Once a Kubernetes Federation is established, users gain a range of new and extremely powerful tools for consuming cloud resources rapidly and efficiently and automating a host of complex, intelligent operations with relatively low levels of effort. A single command and .yaml file let you define an application deployment on all the federation’s underlying clusters, which will allow them to collaborate and ensure that the required number of replicas are spread evenly across the clusters (unless configured otherwise) and kept alive. Updates can be propagated to deployments across all clusters, automatically.
Scaling in a Kubernetes Federation can be configured to respect, or effectively ignore cluster boundaries. Federated HPAs — Horizontal Pod Autoscalers — can be used to ensure that workloads in a federation-wide deployment are spun up, automatically, where required, and moved around to meet local load demands and configured policy objectives. This enables many kinds of automated and deliberate optimization long viewed as essential to a fully realized hybrid cloud model, including:
Automated inter-provider scaling and/or cost- (or performance-)optimized workload placement: For example, moving commodity workloads preferentially to reside on replicas on the public cloud host that currently has the most free reserve capacity, hence the lowest available costs; or placing workloads optimally for fastest response time/lowest latency to users.

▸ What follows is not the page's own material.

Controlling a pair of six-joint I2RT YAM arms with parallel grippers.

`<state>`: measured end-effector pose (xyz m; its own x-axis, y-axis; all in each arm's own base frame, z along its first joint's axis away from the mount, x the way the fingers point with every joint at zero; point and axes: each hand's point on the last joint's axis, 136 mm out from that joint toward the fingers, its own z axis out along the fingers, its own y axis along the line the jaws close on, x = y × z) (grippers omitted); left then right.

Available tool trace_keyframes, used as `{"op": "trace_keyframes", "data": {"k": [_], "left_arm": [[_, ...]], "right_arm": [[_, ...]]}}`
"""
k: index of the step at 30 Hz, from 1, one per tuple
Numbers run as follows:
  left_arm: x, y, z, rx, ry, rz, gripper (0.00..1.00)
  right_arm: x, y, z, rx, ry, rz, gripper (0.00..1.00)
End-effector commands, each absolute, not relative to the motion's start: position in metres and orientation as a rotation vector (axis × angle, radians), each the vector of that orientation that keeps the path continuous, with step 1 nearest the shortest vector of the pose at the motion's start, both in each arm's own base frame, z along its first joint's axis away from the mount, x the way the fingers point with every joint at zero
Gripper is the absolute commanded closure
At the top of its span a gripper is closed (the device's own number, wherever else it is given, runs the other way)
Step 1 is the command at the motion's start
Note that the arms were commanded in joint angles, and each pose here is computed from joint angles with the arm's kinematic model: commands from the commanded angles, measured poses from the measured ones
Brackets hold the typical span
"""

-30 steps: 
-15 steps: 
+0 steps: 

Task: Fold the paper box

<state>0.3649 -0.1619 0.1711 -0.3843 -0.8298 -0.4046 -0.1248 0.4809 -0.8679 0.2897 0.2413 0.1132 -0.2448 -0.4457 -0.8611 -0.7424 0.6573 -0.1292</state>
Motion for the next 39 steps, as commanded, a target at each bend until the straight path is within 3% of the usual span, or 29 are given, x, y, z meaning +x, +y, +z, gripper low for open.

“Bursting,” or automated scaling on demand: Often demonstrated in proofs-of-concept, but seldom in practical, generalized ways, Kubernetes Federation enables the use of public cloud resources (effectively limitless) to complement (always limited) private cloud capacity. Rather than tolerating the degradation of application availability under transient high load, apps can be configured to burst, via HPAs, from private cloud to public cloud; scaling out when demand is high, then scaling back when it tapers off.
High availability, made simpler: Federation offers a simple means for achieving arbitrarily high levels of reliability that “just works”: You can distribute an application’s workloads from private to public cloud; across multiple clusters in a single public cloud region; geographically-separate regions managed by a single provider; or across multiple public cloud providers’ resources; eliminating the risk of downtime due to infrastructure problems, local internet and provider backbone issues, and even regional disasters.
Hybrid Cloud’s Promise: Finally Delivered?
With the addition of Federation, Kubernetes — itself the new top of the modern enterprise cloud stack — is (at long last!) very close to delivering the full scope of benefits long promised by hybrid cloud strategy: agility, high levels of functional automation in operations, numerous avenues for cost optimization, and practical access both to commodified public cloud resources and to more secure (and, depending on the scale of use, often more cost-efficient) private cloud capacity.